-------- Provided material --------

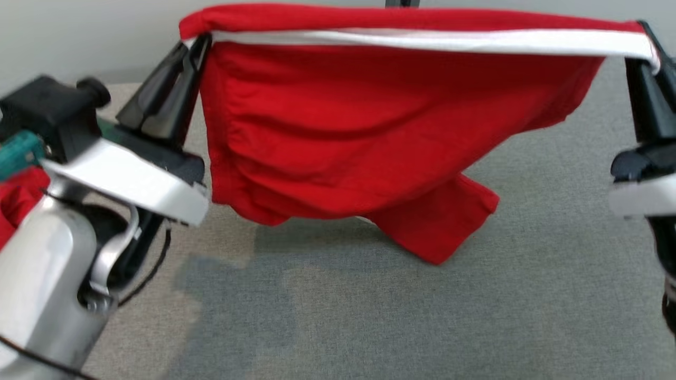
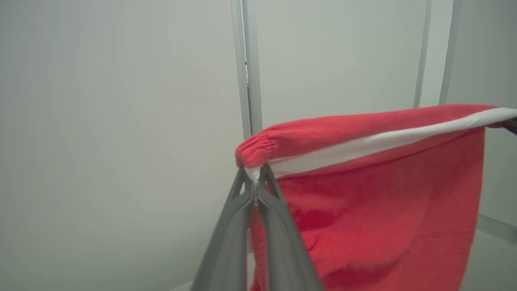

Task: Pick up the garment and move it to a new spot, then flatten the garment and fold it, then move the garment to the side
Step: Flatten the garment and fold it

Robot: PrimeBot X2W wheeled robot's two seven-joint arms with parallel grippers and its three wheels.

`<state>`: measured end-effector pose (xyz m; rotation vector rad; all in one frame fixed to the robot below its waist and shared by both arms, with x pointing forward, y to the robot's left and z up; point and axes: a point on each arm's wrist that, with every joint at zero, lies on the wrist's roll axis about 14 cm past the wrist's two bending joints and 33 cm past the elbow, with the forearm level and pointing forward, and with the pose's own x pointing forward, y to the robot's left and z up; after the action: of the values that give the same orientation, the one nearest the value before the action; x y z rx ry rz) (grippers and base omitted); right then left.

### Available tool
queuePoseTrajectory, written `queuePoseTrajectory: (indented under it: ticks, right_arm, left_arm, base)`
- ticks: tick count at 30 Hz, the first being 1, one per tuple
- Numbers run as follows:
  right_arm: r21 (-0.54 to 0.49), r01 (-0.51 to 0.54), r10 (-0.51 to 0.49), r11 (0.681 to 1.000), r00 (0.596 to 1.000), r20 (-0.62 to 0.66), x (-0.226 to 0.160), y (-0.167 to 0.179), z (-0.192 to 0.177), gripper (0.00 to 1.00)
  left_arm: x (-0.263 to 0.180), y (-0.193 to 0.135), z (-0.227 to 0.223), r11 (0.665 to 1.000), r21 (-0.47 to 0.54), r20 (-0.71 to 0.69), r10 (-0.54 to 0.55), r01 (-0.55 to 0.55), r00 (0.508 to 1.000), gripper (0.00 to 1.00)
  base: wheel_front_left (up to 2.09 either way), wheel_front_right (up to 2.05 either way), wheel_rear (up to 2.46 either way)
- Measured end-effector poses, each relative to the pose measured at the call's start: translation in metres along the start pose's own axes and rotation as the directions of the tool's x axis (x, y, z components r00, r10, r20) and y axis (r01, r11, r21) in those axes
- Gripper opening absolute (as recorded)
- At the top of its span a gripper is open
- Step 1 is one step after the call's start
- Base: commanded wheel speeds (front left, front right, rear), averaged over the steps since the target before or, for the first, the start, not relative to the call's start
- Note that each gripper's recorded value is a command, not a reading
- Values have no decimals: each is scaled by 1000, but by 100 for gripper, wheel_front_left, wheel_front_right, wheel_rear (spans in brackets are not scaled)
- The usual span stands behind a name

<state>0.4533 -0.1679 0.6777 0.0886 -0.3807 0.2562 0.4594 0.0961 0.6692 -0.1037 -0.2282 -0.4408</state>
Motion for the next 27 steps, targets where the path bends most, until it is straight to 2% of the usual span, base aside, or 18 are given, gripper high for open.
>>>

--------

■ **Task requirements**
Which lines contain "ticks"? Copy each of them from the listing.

■ **Task response**
queuePoseTrajectory, written `queuePoseTrajectory: (indented under it: ticks, right_arm, left_arm, base)`
- ticks: tick count at 30 Hz, the first being 1, one per tuple

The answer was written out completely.